Brief: The string "frame" appears in some lines of the data. Report how many, with no other words.

╭──

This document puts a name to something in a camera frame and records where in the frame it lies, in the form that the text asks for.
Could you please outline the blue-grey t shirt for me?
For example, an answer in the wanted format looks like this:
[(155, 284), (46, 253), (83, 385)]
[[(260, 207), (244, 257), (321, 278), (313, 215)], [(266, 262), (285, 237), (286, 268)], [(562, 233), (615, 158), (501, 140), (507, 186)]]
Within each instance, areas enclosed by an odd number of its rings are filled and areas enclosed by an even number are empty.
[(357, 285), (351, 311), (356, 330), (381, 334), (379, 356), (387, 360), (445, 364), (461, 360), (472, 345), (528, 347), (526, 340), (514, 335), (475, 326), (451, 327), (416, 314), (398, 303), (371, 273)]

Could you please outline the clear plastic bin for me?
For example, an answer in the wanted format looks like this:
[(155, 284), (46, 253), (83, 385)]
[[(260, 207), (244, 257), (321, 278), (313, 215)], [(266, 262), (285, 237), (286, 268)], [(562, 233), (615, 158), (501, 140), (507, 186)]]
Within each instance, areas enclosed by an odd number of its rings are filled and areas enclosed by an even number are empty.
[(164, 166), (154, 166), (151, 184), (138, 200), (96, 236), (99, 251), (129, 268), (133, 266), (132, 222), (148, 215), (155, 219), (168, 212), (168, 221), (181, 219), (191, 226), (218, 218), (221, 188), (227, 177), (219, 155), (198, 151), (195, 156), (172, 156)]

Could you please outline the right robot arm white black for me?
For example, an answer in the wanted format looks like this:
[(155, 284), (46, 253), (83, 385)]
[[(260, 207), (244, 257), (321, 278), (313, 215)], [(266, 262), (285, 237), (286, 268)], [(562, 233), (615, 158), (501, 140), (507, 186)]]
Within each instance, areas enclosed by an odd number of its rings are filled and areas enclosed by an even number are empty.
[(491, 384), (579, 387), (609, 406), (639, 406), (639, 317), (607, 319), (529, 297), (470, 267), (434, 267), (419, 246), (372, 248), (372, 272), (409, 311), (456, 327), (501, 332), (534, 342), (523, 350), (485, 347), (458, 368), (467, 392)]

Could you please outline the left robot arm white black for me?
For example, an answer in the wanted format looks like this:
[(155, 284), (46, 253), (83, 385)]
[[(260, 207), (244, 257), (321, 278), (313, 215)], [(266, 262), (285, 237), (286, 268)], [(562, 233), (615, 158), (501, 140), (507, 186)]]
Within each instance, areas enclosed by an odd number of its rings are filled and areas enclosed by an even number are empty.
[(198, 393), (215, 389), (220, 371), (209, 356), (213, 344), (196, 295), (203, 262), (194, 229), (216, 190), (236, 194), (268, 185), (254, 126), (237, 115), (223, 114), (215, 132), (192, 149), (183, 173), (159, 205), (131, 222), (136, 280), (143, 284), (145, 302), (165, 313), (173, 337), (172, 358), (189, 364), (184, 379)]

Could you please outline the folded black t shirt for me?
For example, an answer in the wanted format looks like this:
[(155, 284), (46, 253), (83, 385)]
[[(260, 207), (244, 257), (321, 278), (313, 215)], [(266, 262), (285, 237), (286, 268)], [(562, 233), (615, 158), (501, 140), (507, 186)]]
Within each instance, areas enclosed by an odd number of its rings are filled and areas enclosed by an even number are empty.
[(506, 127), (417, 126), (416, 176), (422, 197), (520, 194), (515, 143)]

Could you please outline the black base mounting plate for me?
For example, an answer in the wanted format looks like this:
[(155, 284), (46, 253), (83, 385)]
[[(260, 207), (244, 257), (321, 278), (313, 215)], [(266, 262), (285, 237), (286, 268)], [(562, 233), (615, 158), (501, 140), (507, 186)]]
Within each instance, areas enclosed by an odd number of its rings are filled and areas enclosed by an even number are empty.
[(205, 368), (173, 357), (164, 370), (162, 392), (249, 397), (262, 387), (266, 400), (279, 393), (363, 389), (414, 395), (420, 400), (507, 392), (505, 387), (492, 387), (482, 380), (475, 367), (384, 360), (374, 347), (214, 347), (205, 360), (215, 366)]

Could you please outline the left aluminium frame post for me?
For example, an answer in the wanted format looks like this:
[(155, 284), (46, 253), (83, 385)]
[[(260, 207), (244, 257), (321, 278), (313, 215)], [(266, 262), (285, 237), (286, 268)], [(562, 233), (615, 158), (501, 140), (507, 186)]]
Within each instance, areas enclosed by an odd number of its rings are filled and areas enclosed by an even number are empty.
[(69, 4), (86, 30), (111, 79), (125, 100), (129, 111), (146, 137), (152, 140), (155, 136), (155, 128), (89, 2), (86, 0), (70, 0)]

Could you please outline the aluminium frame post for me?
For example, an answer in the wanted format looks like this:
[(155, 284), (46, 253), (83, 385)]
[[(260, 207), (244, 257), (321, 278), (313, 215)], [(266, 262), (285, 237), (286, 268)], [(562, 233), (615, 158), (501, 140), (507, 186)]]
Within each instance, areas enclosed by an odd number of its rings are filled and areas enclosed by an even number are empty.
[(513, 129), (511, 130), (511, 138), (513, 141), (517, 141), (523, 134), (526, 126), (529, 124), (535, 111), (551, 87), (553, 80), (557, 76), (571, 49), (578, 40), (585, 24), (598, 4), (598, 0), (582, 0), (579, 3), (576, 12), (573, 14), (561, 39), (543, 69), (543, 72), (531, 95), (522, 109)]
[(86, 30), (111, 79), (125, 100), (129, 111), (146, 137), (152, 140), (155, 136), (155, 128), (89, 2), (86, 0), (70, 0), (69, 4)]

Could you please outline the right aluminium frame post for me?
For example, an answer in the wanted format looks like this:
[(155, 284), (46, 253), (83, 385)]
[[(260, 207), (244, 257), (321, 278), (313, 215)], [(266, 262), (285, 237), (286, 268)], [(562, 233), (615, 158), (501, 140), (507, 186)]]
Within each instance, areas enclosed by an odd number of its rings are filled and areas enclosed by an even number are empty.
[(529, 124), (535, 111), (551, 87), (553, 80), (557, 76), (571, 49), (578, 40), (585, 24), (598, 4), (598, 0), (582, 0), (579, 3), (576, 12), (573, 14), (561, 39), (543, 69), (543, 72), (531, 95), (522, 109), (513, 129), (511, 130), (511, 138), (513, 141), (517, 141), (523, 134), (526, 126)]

╰──

Answer to the exercise: 4